1 Power Snatch (Athlete Choice, AHAP)*

2 Burpee Box Jumps (30/24)|(24/20)

4 Handstand Push-Ups

*Option for Full Snatch. Either choice, must be an automatic ‘heavy’ weight, no misses.

(Score is Rounds + Reps)

HSPU Option 1: Pike Push-Ups

HSPU Option 2: DB Strict Press

https://vimeo.com/656795104/3ce85f57eb

Wednesday, December 22nd

STRENGTH

6-6-6-6

Tempo Back Squat (2121) @ Heavy

-Rest as Needed b/t Sets-

(Score is Weight)

WORKOUT

FOR TIME

9-15-21-27-21-15-9*

Cal Row

KB Goblet Squats (70/53)|(53/35)

*Alt.

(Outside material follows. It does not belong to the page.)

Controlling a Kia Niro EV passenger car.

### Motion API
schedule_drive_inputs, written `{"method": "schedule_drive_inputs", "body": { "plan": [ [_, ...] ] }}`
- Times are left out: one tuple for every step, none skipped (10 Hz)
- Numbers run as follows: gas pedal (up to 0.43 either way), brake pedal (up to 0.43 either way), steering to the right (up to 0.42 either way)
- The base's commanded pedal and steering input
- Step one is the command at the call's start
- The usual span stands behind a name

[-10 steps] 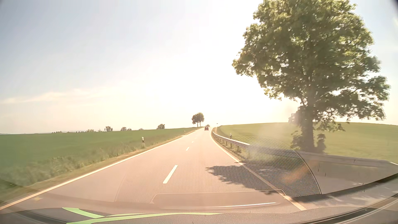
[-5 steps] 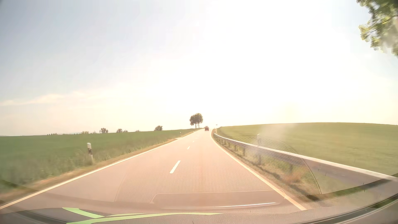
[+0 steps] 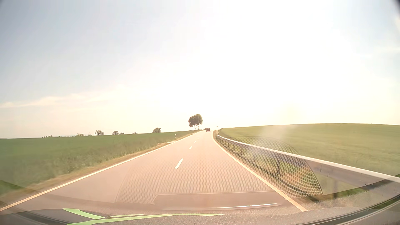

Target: Follow the waypoints while adhering to traffic rules and regulations

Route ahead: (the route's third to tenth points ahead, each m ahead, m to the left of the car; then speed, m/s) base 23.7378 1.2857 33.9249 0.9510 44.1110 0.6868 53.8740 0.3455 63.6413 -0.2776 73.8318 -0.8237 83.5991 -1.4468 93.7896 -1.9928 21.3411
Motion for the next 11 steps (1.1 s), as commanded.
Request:
{"method": "schedule_drive_inputs", "body": {
  "plan": [
    [0.169, 0.0, 0.002],
    [0.169, 0.0, 0.001],
    [0.169, 0.0, 0.002],
    [0.169, 0.0, 0.002],
    [0.169, 0.0, 0.002],
    [0.177, 0.0, 0.003],
    [0.177, 0.0, 0.003],
    [0.177, 0.0, 0.004],
    [0.177, 0.0, 0.004],
    [0.177, 0.0, 0.004],
    [0.177, 0.0, 0.005]
  ]
}}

Calories: 7-12-15-21-15-12-7

(Score is Time)

https://vimeo.com/656794843/59ae536497

Thursday, December 23rd

WORKOUT

EMOM x 20 MINUTES

MIN 1 – :50 Plank*

MIN 2 – :50 Cardio of Choice 1

MIN 3 – :50 Max DB No Push-Up Renegade Row (50/25)|(35/20)

MIN 4 – :50 Cardio of Choice 2

MIN 5 – :50 DB Heel Taps

*Round 1: Front Plank (Elbows or Hands)

Round 2: Side Plank (R)

Round 3: Side Plank (L)

Round 4: Reverse Plank

(No Measure)

https://vimeo.com/656794635/4b8235fba3

Friday, December 24th

WORKOUT

“12 DAYS OF CHRISTMAS”


DAY 1- Deadlift 225/155
DAY 2- HSPU
DAY 3- Burpees
DAY 4- HP Clean 95/65
DAY 5- Box Jumps
DAY 6- HR pushups
DAY 7- T2B
DAY 8- Wallball (20/14)
DAY 9- KB swings (35/53)
DAY 10- DU’s
DAY 11- Abmat SU
DAY 12- Walking lunges

*Workout flows just like the Holiday song…each day represents the number of reps. Start at Day 1 (1 rep), then do Day 2 (2 reps) + Day 1 (1 rep) , Day 3 (3reps) + Day 2 (2 reps) + Day 1 (1 rep)…and so on.